→ Task item: Below is a listing with pictures in it; transcribe exactly the lines from the one that has "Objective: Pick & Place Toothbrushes" through the one that has "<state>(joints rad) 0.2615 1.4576", and omit those pictures.

→ Material for this task:
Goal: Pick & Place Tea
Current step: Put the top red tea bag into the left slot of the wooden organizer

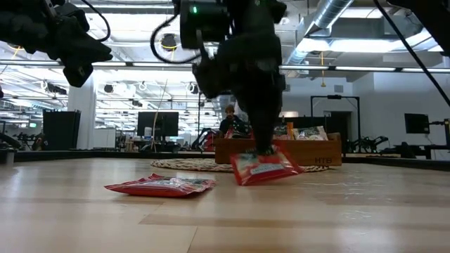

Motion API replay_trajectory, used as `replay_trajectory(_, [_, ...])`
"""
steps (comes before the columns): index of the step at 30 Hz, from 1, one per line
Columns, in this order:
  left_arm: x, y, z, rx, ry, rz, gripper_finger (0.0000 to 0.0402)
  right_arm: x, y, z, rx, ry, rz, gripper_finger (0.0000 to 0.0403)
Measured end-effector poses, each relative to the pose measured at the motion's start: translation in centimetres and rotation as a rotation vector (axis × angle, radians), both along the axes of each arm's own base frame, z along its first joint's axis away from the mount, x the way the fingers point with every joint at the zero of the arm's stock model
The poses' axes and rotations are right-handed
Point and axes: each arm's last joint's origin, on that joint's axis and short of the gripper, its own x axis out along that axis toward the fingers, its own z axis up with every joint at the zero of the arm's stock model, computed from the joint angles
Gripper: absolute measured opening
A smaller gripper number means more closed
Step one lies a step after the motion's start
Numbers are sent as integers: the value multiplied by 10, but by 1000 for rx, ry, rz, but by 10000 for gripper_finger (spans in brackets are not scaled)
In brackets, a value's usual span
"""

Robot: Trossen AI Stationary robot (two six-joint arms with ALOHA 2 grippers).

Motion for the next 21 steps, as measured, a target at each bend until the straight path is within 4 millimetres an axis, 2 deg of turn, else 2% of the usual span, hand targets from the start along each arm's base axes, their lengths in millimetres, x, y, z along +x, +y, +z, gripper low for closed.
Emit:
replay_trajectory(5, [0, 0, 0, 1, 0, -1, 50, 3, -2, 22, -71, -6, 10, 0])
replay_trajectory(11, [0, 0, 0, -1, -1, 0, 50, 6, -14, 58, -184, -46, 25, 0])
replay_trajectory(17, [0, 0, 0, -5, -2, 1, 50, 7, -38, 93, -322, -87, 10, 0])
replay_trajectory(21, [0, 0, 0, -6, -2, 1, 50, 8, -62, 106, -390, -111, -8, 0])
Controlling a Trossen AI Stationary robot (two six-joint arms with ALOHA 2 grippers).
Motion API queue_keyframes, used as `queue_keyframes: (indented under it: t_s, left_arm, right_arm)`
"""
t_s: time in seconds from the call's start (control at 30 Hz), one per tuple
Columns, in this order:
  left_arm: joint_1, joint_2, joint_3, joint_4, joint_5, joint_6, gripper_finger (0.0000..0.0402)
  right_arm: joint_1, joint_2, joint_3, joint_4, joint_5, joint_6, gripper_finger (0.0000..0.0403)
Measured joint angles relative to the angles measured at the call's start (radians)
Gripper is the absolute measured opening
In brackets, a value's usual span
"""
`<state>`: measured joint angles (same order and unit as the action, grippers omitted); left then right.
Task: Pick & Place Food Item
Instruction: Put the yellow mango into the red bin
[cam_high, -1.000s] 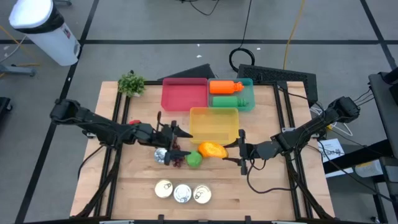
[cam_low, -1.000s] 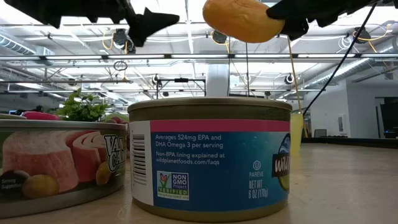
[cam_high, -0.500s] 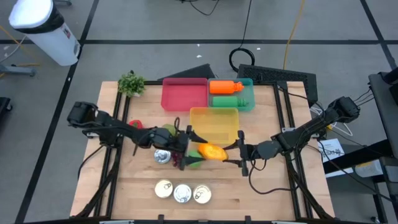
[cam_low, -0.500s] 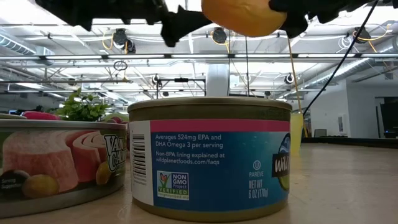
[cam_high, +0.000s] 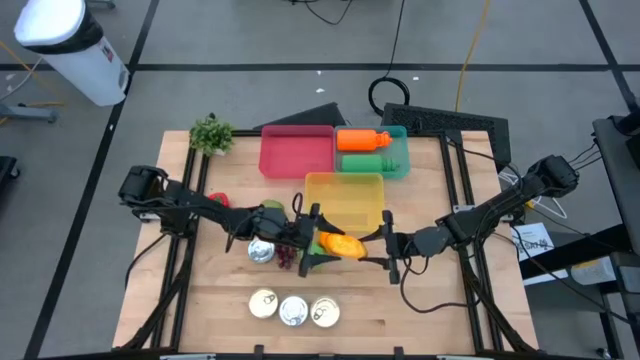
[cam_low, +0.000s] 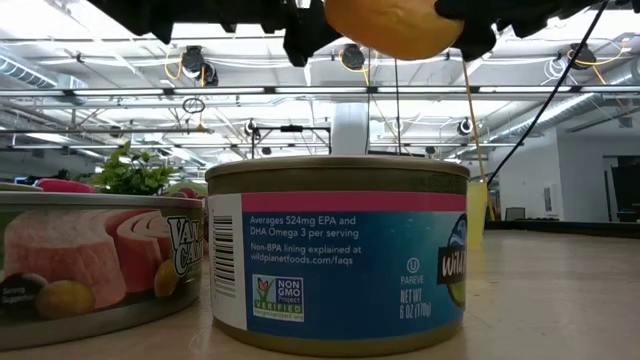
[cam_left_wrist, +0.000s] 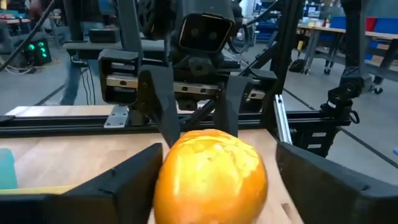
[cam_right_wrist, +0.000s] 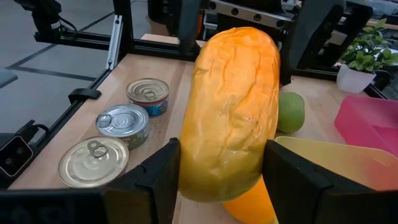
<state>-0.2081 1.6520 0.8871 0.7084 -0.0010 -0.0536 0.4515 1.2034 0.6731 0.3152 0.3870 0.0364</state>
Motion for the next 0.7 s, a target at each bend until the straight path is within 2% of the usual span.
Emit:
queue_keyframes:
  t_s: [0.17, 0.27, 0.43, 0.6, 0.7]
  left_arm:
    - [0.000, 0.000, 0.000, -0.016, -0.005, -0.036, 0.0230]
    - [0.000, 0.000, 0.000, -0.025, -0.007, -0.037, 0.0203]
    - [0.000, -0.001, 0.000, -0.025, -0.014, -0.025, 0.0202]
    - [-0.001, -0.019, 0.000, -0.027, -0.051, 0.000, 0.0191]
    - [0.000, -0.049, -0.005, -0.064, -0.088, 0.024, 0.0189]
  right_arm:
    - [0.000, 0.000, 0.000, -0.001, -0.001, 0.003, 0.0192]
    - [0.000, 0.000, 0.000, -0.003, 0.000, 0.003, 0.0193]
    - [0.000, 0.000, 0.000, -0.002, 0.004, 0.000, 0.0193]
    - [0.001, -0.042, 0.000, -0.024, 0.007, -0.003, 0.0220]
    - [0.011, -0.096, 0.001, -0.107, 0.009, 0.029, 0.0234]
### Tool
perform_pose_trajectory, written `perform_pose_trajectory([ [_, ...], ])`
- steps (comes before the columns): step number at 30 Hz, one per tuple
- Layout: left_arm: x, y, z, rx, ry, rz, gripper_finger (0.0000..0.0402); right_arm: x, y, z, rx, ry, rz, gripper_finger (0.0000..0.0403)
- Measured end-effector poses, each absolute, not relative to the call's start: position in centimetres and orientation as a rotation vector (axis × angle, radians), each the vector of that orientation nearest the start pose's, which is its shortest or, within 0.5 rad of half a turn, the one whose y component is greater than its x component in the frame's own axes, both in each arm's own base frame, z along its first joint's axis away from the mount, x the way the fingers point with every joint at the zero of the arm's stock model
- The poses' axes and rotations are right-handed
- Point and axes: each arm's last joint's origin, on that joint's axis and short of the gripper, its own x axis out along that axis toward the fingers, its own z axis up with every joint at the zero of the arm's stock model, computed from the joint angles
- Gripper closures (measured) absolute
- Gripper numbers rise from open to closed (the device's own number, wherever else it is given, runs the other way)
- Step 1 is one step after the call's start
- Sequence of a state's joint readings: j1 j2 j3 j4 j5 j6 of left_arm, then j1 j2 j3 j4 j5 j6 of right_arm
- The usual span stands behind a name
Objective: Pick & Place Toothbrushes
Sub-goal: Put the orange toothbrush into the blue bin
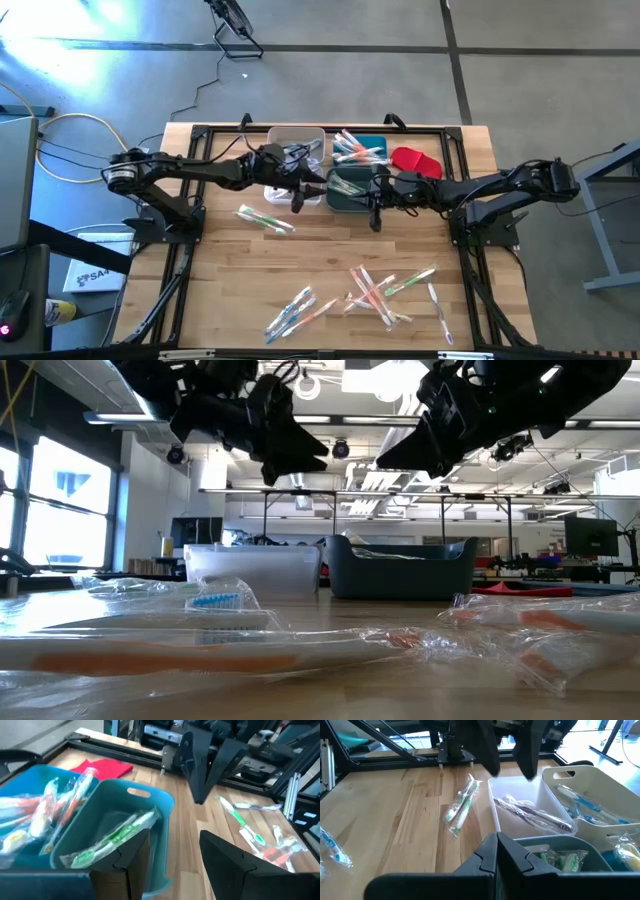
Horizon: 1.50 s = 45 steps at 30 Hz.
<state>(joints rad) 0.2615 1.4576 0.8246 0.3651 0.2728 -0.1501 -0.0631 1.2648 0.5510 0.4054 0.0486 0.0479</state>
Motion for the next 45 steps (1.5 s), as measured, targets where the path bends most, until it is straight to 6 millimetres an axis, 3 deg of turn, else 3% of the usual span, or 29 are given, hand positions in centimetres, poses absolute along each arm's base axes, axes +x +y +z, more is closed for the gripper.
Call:
perform_pose_trajectory([
  [6,28.6,7.1,25.7,-0.154,0.242,0.076,0.0231,25.6,-1.8,20.9,0.050,0.326,-0.118,0.0401],
  [10,25.9,6.5,25.5,-0.139,0.220,0.138,0.0231,25.5,-1.8,20.8,0.050,0.339,-0.118,0.0401],
  [19,19.7,4.9,23.3,-0.131,0.172,0.159,0.0231,25.5,-1.8,20.8,0.050,0.337,-0.119,0.0401],
  [26,16.3,4.0,21.7,-0.049,0.124,0.154,0.0231,25.5,-1.8,20.8,0.051,0.337,-0.120,0.0401],
  [31,15.2,3.7,20.8,-0.021,0.098,0.151,0.0231,25.5,-1.8,20.8,0.053,0.337,-0.120,0.0401],
  [40,15.0,3.7,20.6,-0.025,0.127,0.148,0.0231,25.6,-1.8,20.9,-0.024,0.329,-0.111,0.0401],
  [45,15.1,3.7,21.3,-0.014,0.055,0.149,0.0231,25.8,-1.7,21.6,0.020,0.246,-0.216,0.0401],
])
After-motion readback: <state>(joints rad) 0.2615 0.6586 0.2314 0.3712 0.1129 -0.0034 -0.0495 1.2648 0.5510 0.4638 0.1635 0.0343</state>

→ Written response:
Objective: Pick & Place Toothbrushes
Sub-goal: Put the orange toothbrush into the blue bin
Horizon: 1.50 s = 45 steps at 30 Hz.
<state>(joints rad) 0.2615 1.4576 0.8246 0.3651 0.2728 -0.1501 -0.0631 1.2648 0.5510 0.4054 0.0486 0.0479</state>

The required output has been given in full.